Your job is to print, exactly, the lines in the data below from the line with "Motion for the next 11" through the line with "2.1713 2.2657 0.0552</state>", both included, and to omit any picture.

START PROVIDED RECORDS

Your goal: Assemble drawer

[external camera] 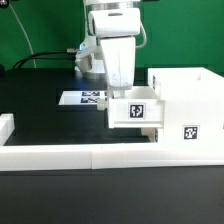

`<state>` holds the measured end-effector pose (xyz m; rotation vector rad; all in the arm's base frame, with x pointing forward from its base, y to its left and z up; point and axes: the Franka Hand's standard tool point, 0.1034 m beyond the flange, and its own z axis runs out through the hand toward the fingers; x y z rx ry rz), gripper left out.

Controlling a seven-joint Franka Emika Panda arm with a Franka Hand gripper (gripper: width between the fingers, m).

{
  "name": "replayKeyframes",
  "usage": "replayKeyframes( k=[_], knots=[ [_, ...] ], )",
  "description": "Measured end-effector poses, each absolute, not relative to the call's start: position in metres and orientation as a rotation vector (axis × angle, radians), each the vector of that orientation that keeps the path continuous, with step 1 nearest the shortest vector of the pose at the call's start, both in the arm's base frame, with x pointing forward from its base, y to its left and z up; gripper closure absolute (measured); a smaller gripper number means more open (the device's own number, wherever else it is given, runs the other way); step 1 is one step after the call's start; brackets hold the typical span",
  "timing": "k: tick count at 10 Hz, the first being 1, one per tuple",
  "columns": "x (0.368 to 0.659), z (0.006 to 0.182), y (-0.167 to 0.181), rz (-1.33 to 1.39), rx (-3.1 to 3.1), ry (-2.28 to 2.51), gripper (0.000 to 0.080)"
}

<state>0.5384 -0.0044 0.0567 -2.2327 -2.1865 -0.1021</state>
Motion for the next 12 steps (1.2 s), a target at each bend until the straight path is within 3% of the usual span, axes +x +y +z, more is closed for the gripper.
replayKeyframes(
  k=[12],
  knots=[
    [0.5414,0.0579,-0.0039,-0.068,-2.180,-2.277,0.0757]
  ],
)
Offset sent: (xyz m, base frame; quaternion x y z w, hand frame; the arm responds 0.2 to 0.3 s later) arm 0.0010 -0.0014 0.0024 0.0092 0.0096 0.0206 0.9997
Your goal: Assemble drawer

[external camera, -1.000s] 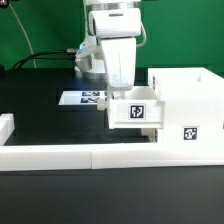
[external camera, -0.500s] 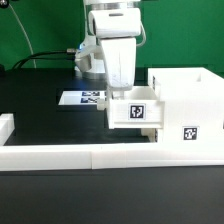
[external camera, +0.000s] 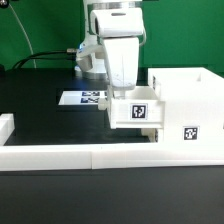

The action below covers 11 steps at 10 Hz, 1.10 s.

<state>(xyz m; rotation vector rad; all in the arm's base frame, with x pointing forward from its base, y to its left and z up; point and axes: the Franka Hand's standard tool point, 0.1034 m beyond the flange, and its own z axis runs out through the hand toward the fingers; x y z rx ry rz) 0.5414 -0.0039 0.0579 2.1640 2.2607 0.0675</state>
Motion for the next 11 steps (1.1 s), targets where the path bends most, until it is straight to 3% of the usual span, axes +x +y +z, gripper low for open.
replayKeyframes(
  k=[11],
  knots=[
    [0.5420,0.0591,0.0036,0.055,2.171,2.266,0.0757]
  ],
)
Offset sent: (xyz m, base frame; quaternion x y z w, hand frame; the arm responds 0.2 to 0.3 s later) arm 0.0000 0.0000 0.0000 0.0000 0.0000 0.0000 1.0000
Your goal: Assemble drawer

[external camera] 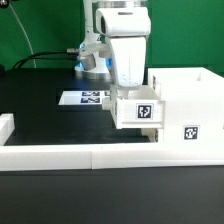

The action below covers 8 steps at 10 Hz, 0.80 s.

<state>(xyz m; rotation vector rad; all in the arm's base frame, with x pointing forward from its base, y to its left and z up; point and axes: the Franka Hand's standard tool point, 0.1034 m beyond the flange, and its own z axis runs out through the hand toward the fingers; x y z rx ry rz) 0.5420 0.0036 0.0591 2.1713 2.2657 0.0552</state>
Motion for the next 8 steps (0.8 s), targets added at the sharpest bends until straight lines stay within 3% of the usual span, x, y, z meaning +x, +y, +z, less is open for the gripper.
replayKeyframes(
  k=[8],
  knots=[
    [0.541,0.058,0.017,0.077,2.169,2.267,0.0757]
  ],
)
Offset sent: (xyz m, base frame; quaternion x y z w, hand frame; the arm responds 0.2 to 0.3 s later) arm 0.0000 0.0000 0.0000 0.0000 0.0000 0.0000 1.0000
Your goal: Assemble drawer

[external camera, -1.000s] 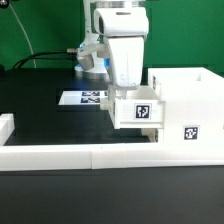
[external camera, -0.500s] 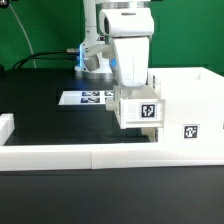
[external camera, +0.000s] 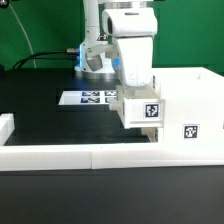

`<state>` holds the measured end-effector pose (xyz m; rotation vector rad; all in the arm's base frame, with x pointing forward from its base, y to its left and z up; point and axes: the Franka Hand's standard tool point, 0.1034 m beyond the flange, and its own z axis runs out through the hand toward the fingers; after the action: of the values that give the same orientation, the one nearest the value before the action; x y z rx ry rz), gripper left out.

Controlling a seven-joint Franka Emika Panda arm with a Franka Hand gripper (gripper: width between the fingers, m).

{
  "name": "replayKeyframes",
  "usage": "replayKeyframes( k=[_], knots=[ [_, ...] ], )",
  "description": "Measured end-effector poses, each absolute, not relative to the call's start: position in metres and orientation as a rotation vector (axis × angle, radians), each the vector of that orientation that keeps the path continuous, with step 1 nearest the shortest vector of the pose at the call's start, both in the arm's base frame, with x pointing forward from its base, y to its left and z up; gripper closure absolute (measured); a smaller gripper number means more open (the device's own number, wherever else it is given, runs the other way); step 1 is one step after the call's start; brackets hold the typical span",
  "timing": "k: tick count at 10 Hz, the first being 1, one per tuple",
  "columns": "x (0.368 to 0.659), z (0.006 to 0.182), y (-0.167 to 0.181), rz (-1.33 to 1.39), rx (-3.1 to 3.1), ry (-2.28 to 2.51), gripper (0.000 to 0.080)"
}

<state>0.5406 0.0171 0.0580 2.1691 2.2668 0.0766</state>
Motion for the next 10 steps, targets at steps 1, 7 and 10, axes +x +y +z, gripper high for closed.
replayKeyframes(
  k=[1,7,10],
  knots=[
    [0.540,0.058,0.021,0.079,2.170,2.269,0.0757],
    [0.543,0.067,0.020,0.077,2.166,2.260,0.0554],
    [0.548,0.091,0.015,0.068,2.151,2.242,0.0241]
  ],
)
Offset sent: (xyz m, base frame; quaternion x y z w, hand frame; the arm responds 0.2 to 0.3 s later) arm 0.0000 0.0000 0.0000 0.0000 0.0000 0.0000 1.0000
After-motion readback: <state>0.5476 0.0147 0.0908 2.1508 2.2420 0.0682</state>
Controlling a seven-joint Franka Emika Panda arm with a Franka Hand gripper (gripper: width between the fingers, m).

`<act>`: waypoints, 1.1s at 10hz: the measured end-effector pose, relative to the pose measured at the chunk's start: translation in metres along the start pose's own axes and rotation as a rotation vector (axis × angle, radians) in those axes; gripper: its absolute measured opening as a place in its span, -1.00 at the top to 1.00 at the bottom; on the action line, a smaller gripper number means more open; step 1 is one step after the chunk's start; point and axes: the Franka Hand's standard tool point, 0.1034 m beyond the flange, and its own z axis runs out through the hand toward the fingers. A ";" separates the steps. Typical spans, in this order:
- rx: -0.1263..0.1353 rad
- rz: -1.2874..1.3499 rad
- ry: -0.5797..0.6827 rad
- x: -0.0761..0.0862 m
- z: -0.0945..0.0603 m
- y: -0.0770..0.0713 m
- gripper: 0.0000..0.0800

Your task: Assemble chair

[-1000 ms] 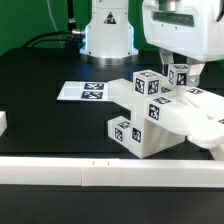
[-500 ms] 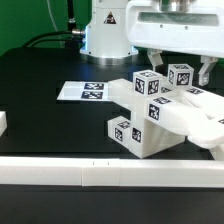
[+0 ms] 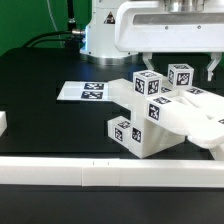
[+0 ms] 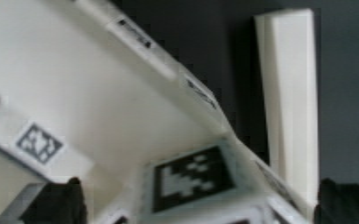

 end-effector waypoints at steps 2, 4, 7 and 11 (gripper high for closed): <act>-0.010 -0.032 0.001 0.000 0.000 0.001 -0.57; -0.010 -0.030 0.001 0.000 0.000 0.001 0.25; -0.008 0.016 0.001 0.000 0.000 0.000 0.33; 0.007 0.481 0.025 0.002 0.000 -0.002 0.33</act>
Offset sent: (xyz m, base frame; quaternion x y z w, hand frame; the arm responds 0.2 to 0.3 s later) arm 0.0000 0.0000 0.0000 0.0000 0.0000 0.0000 1.0000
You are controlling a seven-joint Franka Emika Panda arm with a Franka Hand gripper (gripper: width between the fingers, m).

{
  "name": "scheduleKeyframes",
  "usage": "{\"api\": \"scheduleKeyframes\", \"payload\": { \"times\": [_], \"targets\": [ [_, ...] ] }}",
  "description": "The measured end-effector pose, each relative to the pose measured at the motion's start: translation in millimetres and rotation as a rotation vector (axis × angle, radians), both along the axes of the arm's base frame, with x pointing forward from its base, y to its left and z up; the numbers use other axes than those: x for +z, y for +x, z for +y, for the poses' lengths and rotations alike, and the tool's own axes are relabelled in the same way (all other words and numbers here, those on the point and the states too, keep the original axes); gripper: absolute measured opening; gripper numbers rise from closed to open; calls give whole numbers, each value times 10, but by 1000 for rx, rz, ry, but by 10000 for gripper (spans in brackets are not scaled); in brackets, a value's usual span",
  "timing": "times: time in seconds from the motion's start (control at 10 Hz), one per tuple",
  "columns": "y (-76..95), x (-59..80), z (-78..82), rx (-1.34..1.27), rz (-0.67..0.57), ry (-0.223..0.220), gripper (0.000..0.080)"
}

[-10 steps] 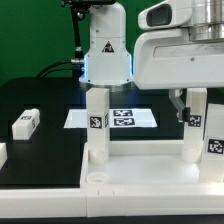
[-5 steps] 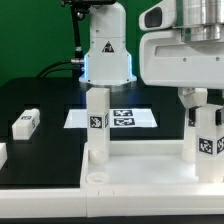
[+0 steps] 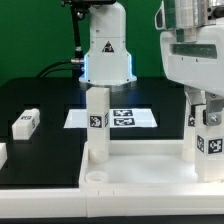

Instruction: Assemble desk

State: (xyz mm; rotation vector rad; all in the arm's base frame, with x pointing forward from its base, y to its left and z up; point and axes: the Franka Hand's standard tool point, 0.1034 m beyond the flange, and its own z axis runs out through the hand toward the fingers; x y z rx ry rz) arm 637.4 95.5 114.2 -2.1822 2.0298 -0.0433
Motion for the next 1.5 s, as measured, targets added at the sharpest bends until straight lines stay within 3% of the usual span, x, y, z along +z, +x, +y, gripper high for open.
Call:
{"api": "scheduleKeyframes", "payload": {
  "times": [0.2, 0.4, 0.6, 0.9, 1.0, 1.1, 1.2, 1.3, 1.5],
  "targets": [
    [-3, 0, 2, -75, 9, 10, 285],
    [-12, -1, 37, -337, 36, 76, 285],
    [-9, 4, 92, -561, 59, 115, 285],
    [-6, 4, 114, -490, 46, 109, 285],
    [-16, 3, 130, -419, 46, 94, 470],
    [6, 28, 140, -274, 27, 73, 586],
    [32, 54, 155, -106, 2, 47, 586],
    [39, 72, 185, 37, -8, 27, 638],
    [39, 66, 165, 156, -22, 9, 646]
  ]
}}
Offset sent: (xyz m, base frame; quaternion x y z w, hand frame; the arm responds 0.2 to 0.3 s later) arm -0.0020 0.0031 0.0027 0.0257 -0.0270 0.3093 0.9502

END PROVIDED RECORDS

• **RESULT OF THE TASK**:
Motion for the next 11 steps (1.1 s), targets where the path bends most, until it is straight to 3% of the usual span, axes +x +y +z, gripper low for open.
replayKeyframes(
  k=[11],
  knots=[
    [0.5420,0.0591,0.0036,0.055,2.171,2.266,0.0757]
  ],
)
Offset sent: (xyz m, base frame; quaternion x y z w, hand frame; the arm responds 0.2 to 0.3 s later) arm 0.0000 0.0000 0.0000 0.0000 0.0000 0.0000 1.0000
Your goal: Assemble drawer

[external camera] 

The action below covers 8 steps at 10 Hz, 0.80 s.

<state>(xyz m; rotation vector rad; all in the arm's base frame, with x pointing forward from its base, y to its left and z up; point and axes: the Franka Hand's standard tool point, 0.1034 m beyond the flange, and its own z axis runs out through the hand toward the fingers; x y z rx ry rz) 0.5420 0.0036 0.0591 2.1713 2.2657 0.0552</state>

With the output given, the exercise is complete.